By the time the cops had arrived, the droop-lidded drunks were starting to come around. They understood where Yevgeny was coming from and were surprised to hear what he had to say. They were no bigger fans of their tax dollars being used to rip up land where they drank their beer and roasted shish-kebab than anyone else.
They were converts by the time they were in cuffs for expressing themselves “in rude, obscene, abusive language in front of citizens who were present.”
“I get a real buzz out of that,” Yevgeny told me as the encounter ended. “It’s exciting when you are confronted by absolute and obscenely illogical statements and guys who want to smash your face and, without resorting to swearing or emotion or violence, you confront them with reason, and watch them calm down.”
Yevgeny spent the rest of the evening showing me around Tuapse – both places where Rosneft was encroaching on the local environment, but also places of beauty and tranquility. He knew the history of the town, it’s architecture, which Soviet premiers had preferred Tuapse’s beaches to Sochi’s, what writers had found inspiration in its valleys.
Yevgeny was to me an unmet friend, someone who taught me a little bit more about the country I both love and fear – and showed me how to love it more, even in the face of the excruciating campaign it had launched to damn him.
The next morning I left for Sochi and Yevgeny, who must talk to at least 30 journalists a day, called me on my cell as I was pulling into the vast shiny halls of the new Olympic train station.
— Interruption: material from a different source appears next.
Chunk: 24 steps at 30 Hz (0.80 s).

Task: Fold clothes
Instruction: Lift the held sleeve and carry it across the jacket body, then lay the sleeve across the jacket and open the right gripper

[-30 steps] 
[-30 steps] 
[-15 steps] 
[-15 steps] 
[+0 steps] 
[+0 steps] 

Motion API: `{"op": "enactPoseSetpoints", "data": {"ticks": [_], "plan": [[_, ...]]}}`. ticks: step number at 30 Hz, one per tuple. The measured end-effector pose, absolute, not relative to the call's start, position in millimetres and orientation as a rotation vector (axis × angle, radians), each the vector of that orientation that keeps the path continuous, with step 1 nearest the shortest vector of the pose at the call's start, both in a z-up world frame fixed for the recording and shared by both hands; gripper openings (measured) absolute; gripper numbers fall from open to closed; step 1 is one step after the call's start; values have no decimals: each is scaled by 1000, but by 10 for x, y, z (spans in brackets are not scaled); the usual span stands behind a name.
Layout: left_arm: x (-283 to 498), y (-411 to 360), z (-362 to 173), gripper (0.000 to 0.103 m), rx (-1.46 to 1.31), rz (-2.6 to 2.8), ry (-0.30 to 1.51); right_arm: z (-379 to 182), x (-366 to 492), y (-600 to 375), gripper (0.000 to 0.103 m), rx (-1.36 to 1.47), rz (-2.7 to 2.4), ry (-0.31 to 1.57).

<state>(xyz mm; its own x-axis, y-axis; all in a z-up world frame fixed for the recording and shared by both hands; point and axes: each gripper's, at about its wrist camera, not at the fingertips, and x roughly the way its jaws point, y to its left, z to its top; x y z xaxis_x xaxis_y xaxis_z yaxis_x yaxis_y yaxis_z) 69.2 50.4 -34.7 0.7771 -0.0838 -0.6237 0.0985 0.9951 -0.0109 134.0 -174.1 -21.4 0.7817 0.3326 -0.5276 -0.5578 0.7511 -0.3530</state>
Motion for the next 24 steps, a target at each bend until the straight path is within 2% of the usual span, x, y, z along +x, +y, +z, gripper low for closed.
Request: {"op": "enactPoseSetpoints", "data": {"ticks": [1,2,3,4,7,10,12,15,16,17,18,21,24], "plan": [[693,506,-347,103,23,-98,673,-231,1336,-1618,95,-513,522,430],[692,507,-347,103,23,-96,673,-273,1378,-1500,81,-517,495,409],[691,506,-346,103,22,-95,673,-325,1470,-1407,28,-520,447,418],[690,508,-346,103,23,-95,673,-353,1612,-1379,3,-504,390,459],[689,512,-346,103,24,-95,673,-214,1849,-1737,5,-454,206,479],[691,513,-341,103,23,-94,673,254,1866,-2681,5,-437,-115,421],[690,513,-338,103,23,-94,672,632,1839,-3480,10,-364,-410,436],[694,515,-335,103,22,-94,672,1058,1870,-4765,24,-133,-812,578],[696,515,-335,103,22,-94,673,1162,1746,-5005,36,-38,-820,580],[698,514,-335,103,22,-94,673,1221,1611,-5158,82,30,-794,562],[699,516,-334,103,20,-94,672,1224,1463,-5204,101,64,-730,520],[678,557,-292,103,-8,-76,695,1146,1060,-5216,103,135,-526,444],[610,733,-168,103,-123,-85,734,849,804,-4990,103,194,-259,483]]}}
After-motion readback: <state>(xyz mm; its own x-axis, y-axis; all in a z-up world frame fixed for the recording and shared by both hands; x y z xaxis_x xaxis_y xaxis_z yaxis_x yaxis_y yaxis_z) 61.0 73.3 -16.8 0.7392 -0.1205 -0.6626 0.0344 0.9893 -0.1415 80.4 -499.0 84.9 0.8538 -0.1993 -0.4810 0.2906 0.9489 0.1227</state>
My first thought was that something must be wrong. Quite the contrary. All he wanted to know is if my journey had gone safely and comfortably. We bid each other thanks for the previous evening, laughed about our experience with the drunks and made plans to meet again – plans that are now impossible thanks to his new, Orwellian incarceration.
Whoever his cellmates are, they are in for an eye-opening and provocative education that only he could give them.
This is the eighth in a series of stories Bellona is producing on the Sochi Olympics.